9-3 不貞

 為信は変わりました。私に慰めの言葉をかけてくれるけど、本心とは思えません。


 ……子ができれば、少しは違ってくるでしょうけど。夫と会って五年。結ばれて一年。夫の来る回数は減るばかり。もちろん、忙しいのはわかります。



 そんな私の話し相手は、いつも弟たちでした。鼎丸と保丸、二人はとても可愛くて、まるで私の子供のよう。……今はひとりぼっち。

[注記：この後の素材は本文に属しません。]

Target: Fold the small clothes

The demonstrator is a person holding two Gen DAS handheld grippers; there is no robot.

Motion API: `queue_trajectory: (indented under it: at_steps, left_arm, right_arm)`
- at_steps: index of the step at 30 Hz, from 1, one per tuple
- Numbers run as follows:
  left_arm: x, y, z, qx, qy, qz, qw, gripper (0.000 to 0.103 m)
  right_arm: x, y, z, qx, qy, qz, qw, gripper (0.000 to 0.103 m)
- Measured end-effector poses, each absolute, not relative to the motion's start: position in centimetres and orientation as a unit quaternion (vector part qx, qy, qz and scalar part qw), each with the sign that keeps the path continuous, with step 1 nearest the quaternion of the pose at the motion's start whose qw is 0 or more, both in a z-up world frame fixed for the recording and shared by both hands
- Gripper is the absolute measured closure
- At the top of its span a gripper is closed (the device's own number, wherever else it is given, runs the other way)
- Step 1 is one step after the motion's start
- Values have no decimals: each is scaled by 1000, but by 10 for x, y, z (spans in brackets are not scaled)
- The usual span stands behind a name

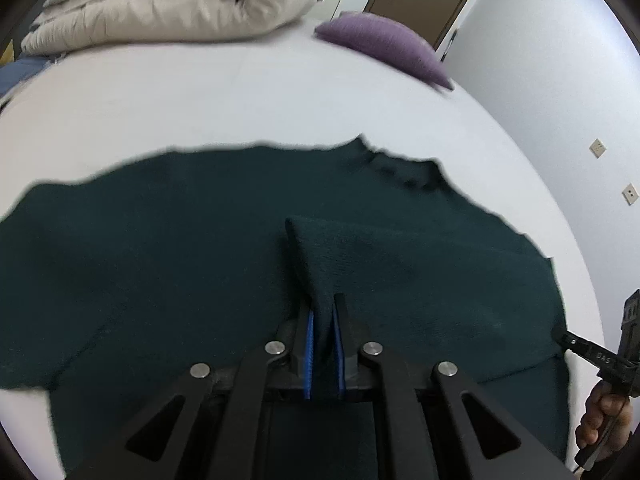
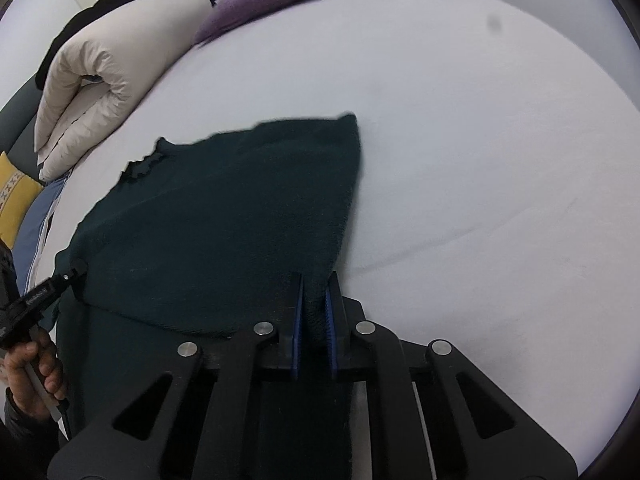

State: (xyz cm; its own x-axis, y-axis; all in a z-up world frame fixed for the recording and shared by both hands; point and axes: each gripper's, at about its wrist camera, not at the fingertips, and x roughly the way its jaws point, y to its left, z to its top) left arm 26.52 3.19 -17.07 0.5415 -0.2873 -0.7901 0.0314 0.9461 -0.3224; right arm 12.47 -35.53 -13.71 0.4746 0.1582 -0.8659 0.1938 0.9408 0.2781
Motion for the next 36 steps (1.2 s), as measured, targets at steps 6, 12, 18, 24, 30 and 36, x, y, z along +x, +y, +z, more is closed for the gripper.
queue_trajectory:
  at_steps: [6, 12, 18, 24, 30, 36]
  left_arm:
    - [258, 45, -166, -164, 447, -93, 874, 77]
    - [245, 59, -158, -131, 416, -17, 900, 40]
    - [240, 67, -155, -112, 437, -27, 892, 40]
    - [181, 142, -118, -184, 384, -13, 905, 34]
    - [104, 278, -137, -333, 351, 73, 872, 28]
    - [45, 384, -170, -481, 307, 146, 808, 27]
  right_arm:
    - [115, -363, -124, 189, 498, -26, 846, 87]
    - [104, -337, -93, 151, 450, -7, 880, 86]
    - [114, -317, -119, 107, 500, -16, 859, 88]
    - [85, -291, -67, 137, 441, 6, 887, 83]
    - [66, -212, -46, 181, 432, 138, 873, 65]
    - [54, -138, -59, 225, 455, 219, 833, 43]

 心の隙間を埋めたい。そう思いました。すると侍女らは言います。


“最近、中央で茶道が流行っていると聞きます。領内では、城下の豊前屋という商人が嗜んでいるそうです。一度、顔を出してみたらいかがでしょう”


 聞いたときは、正直行く気になれませんでした。日々を泣いて過ごしています。瞼を閉じると、かつての光景がまじまじと見えます。再び開くと、何もありません。




 ……寒い冬が過ぎ、春を迎えました。夫は北の方へ行くようになりました。なんでも“防風”の策を練るといいまして、私と会うことはめっきりなくなりました。わざと避けているのでしょうか。


 私はこの時……侍女の言っていた“茶道”なるものをやってみようと思い立ちました。豊前屋へ数人の侍女と共に出向きました。


 すると徳司なる者を中心に五人の男がおりまして、茶道の稽古をしておりました。今回は男だけでしたが、いいところの淑女も来るそうです。



 椀に注がれたお茶は最初こそ渋いと思いましたが、後になって舌の上にほのかな味わいが残ります。


 心の隙間を埋めるには相応しいものと思えたのです。


 それからというもの、豊前屋に入り浸りました。夫も許してくれています。




 しばらくして……私は出会いました。そのお方は、成田伝也というお侍です。きっと大浦の家来なのでしょう。




……恋に落ちてしまったのです。